- TASK DESCRIPTION -
The lines from the start of the records through the one containing "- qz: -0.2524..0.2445" are to be restated word for word; please include both ends.

- SOURCE INFORMATION -
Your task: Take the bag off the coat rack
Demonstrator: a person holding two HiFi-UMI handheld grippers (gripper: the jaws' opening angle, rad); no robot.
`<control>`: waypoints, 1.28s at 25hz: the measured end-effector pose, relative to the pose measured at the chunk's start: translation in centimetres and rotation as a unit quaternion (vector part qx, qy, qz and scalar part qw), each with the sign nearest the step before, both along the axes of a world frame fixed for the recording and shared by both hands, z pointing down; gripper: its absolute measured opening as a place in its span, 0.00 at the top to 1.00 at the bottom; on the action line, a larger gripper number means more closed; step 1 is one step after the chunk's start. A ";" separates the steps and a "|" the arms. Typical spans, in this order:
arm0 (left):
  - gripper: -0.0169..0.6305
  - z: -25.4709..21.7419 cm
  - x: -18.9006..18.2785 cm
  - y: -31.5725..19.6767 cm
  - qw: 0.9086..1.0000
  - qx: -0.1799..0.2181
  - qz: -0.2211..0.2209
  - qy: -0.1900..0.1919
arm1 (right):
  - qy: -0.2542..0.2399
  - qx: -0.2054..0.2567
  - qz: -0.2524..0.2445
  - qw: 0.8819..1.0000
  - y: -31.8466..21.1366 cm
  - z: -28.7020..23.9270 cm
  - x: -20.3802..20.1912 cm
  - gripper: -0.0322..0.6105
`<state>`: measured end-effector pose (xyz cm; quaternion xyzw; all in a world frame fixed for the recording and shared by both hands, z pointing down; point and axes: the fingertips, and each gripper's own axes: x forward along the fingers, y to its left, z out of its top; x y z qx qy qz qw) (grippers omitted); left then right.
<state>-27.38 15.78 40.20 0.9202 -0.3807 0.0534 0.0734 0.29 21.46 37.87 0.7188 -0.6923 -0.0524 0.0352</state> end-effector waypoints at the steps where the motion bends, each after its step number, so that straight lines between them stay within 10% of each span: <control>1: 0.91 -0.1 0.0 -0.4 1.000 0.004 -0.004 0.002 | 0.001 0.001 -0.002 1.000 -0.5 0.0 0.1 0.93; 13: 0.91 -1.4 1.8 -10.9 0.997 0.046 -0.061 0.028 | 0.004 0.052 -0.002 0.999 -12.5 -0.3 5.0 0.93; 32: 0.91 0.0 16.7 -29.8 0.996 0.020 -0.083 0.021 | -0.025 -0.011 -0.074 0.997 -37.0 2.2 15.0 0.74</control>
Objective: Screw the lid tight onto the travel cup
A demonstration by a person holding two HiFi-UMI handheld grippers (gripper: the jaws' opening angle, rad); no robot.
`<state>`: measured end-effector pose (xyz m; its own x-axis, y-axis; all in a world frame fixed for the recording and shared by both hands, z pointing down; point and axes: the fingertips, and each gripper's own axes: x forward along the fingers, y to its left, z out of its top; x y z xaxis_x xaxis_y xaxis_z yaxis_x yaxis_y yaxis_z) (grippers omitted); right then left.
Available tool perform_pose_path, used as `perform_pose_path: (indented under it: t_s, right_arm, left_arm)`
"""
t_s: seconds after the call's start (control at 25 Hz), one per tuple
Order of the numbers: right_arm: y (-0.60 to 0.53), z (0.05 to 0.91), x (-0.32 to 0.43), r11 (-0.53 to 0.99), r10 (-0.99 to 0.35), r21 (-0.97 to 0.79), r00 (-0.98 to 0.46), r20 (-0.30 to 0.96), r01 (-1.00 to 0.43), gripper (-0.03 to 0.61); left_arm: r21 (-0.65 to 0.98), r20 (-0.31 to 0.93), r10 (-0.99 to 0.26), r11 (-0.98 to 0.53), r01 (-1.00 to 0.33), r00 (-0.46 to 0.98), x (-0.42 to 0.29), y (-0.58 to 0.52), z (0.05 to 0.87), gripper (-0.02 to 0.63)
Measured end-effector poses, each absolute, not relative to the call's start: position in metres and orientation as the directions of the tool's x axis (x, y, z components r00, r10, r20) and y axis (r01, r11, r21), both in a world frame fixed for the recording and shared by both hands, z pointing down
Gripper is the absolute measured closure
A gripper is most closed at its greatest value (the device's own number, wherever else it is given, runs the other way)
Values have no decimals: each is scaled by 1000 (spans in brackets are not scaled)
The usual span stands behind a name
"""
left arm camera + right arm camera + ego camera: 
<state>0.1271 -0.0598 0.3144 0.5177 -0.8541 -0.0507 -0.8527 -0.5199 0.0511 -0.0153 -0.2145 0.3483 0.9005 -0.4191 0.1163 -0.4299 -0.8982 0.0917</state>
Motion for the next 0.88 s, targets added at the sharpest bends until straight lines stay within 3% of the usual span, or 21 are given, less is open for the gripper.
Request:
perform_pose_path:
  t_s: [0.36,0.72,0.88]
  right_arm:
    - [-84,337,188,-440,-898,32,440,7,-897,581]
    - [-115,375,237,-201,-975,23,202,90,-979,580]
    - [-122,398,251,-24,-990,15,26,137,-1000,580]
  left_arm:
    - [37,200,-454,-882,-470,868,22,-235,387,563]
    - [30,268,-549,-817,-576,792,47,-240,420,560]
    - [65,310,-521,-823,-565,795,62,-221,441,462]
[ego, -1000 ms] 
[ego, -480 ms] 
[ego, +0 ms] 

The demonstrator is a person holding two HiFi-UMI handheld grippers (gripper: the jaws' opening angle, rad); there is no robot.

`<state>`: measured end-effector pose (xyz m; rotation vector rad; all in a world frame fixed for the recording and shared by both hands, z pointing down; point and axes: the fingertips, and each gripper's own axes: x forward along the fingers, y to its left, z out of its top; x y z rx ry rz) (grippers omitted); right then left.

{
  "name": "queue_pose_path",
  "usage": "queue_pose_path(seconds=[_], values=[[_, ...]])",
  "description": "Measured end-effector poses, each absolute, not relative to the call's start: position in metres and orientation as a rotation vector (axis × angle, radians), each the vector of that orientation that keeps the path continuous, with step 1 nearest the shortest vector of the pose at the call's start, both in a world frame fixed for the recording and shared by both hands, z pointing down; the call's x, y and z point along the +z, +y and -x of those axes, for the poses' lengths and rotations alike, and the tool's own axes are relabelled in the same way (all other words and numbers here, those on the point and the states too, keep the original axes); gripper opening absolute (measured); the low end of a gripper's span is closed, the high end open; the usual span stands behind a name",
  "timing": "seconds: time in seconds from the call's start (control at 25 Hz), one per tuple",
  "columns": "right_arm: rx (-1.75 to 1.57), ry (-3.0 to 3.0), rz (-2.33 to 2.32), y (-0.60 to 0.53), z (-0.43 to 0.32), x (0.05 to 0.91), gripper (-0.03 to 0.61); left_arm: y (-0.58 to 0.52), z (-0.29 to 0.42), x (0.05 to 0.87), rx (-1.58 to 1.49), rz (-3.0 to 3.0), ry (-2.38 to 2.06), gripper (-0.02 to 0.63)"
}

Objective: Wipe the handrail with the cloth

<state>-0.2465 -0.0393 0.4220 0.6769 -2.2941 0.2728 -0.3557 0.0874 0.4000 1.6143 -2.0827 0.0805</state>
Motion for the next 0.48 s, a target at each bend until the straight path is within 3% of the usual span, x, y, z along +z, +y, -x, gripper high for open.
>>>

- THE COMPLETED TASK -
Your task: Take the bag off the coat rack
Demonstrator: a person holding two HiFi-UMI handheld grippers (gripper: the jaws' opening angle, rad); no robot.
`<control>`: waypoints, 1.28s at 25hz: the measured end-effector pose, relative to the pose measured at the chunk's start: translation in centimetres and rotation as a unit quaternion (vector part qx, qy, qz and scalar part qw), each with the sign nearest the step before, both along the axes of a world frame fixed for the recording and shared by both hands, z pointing down; gripper: its absolute measured opening as a place in its span, 0.00 at the top to 1.00 at the bottom; on the action line, a larger gripper number means more closed; step 1 is one step after the chunk's start. A ";" separates the steps and a "|" the arms. Typical spans, in this order:
arm0 (left):
  - gripper: -0.0169..0.6305
  - z: -25.4709..21.7419 cm
  - x: -18.9006..18.2785 cm
  - y: -31.5725..19.6767 cm
  - qw: 0.9086..1.0000
  - qx: -0.1799..0.2181
  - qz: -0.2211..0.2209
  - qy: -0.1900..0.1919
arm1 (right):
  - qy: -0.2542..0.2399
  - qx: -0.2054..0.2567
  - qz: -0.2524..0.2445

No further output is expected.